Jorge Hurtado Gumucio
Fellow Since 2000
Museo de la Coca
This profile was prepared when Jorge Hurtado Gumucio was elected to the Ashoka Fellowship in 2000.
Dr. Jorge Hurtado is testing the effectiveness of and establishing credibility for the use of the coca leaf to treat cocaine addiction. Through scientific research and by advocating for changes in international laws, he is promoting a more effective alternative to traditional hospital treatment.
The New Idea
A psychiatrist by profession, Jorge Hurtado is systematically promoting the use of coca leaves as a means to diminish cocaine addiction.
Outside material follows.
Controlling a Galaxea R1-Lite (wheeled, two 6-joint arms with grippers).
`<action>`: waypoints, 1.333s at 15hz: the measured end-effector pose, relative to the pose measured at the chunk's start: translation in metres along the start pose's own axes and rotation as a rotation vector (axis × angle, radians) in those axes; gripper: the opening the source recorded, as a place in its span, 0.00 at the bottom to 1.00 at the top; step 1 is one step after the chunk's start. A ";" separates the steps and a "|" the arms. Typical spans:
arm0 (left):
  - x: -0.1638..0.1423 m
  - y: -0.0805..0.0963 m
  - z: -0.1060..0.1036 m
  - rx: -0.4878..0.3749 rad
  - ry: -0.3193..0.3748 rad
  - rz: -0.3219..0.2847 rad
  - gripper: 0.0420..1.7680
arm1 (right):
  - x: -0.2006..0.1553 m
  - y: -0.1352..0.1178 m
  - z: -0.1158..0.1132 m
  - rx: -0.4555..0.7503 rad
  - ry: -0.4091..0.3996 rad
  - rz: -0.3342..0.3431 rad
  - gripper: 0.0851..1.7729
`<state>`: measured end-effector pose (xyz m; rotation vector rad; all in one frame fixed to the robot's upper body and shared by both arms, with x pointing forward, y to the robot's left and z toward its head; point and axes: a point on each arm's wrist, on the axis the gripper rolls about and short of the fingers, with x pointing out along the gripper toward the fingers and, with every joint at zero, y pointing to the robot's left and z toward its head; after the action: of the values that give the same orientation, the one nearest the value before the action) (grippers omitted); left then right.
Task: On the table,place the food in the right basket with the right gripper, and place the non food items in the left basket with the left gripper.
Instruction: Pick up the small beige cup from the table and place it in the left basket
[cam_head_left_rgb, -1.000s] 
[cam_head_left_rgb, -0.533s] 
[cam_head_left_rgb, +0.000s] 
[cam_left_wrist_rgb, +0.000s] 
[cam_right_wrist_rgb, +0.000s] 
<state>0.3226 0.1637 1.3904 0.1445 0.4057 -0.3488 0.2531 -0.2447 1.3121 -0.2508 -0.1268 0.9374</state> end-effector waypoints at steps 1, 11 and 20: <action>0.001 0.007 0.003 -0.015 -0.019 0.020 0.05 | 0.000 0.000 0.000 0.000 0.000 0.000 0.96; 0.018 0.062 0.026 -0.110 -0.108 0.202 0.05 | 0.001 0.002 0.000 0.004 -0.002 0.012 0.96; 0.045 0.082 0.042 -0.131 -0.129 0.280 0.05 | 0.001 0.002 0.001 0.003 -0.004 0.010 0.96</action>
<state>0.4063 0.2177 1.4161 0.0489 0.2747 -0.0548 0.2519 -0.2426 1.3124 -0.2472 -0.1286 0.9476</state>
The coca plant is the only known effective substitute for cocaine that does not harm the patient. The main components of his plan involve research to fine-tune dosage levels, advocacy work to demystify and legalize the use of coca internationally, and a treatment program for institutionalized Bolivian addicts in La Paz. Jorge is also highly involved in determining psychological methods that help predict and measure patients' rehabilitation progress.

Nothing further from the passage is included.